Thursday, November 12, 2015

Nowhere and Back Again - Live from #AgileTD

Today's middle of the day Keynote is being provided by Thomas Bradford. You have to love a guy that describes himself as "a Certified Software Organization Failure Expert, and has personally witnessed the implosion of dozens of organizations. He is dedicated to creating a world where those organizations don’t drag good people down with them."


Thom worked for PayPal, and was looking for a new opportunity. He was contacted by a friend who was describing a company that needed a lot of help. He declined originally, but ultimately, he gave in and decided "OK, I'll see what I can do to help!" He grilled the company asking what they would be willing to do. They had zero tests, and needed someone willing to come in and help them resolve that. Through some continued conversation (and perhaps a few insults here and there) he said OK, and took the job.
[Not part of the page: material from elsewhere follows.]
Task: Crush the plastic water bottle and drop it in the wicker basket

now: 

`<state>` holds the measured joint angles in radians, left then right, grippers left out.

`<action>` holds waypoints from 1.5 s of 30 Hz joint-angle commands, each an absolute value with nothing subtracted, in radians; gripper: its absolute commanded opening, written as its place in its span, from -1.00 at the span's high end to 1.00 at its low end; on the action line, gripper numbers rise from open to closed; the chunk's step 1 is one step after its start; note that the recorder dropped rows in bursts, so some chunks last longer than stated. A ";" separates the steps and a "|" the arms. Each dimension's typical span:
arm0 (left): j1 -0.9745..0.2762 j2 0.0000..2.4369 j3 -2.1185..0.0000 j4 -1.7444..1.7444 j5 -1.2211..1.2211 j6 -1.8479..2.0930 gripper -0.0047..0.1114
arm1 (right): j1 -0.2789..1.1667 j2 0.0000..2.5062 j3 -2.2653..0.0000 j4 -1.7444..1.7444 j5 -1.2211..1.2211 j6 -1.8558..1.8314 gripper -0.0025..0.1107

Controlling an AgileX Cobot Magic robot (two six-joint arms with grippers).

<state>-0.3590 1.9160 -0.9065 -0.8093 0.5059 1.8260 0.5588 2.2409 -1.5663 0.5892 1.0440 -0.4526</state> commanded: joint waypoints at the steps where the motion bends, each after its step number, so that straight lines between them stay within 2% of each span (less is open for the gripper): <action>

The company's product was a Java monolith. It was a mess, and it had methods that were five hundred lines long. Ultimately, they decided to move away from the monolithic app and convert it to micro-services.  He also suggested they walk away from the app they are developing, moving off of Java and coding a replacement in NodeJS.

Key takeaway:

If someone told you you could be twice as productive at work, what would you say? Would that excite you, or would it actually terrify you? It's not like you are going to get more money, have to work less, or get any real benefit out of it (well, there is equity, if you are lucky). Truth is, most of us who work in tech aren't doing bad, realistically speaking. We tend to be paid pretty well, but we have also inherited a lot of dysfunction because of this need for speed. Agile itself doesn't really fix that. Not by itself. People have to decide to do better because they want to make their lives better and the lives of their customers better. Sometimes that means doing something totally insane, like burning down your original infrastructure and starting over.

Sometimes it is essential that we break free of our comfort zone. When enough people create comfort zones, they create entrenched processes that are often inviolable. They are safe, but they are non-productive, regardless of what the charts and reports say.

The key to the success is being willing to start over, to stop doing things that are useless, and put the value of people over process. If the organization cares about the process over people, you are not in a good place. Sadly, that's probably 80% of companies, but someone has to be brave enough to say "enough".